• _The task_
Each line of the records below that contains "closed" needs to be copied.

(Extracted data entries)
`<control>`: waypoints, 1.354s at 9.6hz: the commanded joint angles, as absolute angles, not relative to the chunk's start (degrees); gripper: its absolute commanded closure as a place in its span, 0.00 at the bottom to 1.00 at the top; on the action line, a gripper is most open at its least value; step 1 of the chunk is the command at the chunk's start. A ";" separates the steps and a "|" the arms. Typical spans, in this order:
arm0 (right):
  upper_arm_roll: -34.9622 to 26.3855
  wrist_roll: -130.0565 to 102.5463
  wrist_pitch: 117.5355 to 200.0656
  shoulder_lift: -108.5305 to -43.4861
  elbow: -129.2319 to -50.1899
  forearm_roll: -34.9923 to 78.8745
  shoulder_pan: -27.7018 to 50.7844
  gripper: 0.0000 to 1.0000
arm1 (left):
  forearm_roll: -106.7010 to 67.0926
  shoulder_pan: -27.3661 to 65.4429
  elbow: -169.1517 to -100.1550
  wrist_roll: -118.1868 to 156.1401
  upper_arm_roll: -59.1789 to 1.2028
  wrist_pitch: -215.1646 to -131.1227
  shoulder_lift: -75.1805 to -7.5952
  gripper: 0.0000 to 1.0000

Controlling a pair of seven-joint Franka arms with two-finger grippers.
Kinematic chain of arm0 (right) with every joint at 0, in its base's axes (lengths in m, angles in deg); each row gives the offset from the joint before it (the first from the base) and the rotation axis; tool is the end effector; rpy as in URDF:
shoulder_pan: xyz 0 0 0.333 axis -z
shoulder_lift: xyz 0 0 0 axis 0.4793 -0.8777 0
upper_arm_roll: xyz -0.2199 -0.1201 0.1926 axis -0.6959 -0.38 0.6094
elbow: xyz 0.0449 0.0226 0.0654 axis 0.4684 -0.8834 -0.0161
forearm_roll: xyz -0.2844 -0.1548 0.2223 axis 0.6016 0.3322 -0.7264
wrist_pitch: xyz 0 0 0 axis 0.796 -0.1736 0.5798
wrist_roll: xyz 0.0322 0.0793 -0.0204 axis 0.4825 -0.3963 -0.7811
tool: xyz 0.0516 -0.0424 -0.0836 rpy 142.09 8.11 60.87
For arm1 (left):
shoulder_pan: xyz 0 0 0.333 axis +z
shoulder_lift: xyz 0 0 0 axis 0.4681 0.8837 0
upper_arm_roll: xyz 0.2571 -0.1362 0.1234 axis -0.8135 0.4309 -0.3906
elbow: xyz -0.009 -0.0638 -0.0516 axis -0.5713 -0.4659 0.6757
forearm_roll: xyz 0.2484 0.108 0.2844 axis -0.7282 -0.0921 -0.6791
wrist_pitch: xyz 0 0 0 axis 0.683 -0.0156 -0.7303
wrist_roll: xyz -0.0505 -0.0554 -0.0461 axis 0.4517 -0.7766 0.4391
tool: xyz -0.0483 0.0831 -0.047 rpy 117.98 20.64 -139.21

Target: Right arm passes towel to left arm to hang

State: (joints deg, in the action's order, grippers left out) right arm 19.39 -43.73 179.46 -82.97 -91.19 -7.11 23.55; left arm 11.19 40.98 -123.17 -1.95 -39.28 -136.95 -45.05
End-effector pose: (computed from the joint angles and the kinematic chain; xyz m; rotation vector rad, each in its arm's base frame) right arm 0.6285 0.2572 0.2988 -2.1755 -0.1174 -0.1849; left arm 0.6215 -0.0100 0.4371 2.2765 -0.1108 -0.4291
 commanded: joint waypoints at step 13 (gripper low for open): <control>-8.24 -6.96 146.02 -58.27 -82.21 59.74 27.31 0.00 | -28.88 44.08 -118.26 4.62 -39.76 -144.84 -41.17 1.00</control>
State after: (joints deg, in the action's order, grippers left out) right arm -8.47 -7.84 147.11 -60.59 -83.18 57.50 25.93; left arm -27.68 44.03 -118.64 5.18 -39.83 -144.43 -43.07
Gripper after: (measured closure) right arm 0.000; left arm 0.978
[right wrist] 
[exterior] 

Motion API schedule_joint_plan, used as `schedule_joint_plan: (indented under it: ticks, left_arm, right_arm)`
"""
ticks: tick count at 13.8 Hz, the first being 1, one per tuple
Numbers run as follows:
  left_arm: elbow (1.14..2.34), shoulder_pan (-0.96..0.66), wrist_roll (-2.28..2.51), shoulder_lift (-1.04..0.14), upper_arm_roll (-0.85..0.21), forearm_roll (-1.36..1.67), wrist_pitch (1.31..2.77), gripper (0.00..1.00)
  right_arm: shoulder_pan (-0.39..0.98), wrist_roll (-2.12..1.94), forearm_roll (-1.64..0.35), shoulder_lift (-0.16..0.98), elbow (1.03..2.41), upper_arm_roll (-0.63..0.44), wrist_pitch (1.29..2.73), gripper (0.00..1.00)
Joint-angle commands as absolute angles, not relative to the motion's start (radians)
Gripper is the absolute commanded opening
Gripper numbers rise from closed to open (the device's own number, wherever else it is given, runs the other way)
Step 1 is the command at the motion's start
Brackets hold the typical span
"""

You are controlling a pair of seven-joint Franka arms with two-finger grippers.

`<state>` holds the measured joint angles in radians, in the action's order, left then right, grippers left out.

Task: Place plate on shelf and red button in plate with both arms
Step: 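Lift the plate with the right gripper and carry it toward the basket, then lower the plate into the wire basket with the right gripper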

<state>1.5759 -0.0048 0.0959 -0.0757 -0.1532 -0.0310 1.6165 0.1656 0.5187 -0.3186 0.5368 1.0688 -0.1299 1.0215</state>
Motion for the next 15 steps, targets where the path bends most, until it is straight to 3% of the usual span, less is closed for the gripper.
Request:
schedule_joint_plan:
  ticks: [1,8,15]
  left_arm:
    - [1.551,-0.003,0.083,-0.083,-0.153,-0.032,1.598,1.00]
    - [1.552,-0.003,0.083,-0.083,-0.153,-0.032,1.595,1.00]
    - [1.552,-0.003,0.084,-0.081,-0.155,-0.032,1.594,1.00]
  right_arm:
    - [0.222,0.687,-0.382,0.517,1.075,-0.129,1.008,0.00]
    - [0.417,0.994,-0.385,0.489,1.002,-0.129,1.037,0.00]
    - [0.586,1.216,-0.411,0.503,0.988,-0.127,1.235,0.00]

• _Reply to the task_
Gripper numbers rise from closed to open (the device's own number, wherever else it is given, runs the other way)
Motion for the next 15 steps, targets where the path bends most, until it is straight to 3% of the usual span, less is closed for the gripper.

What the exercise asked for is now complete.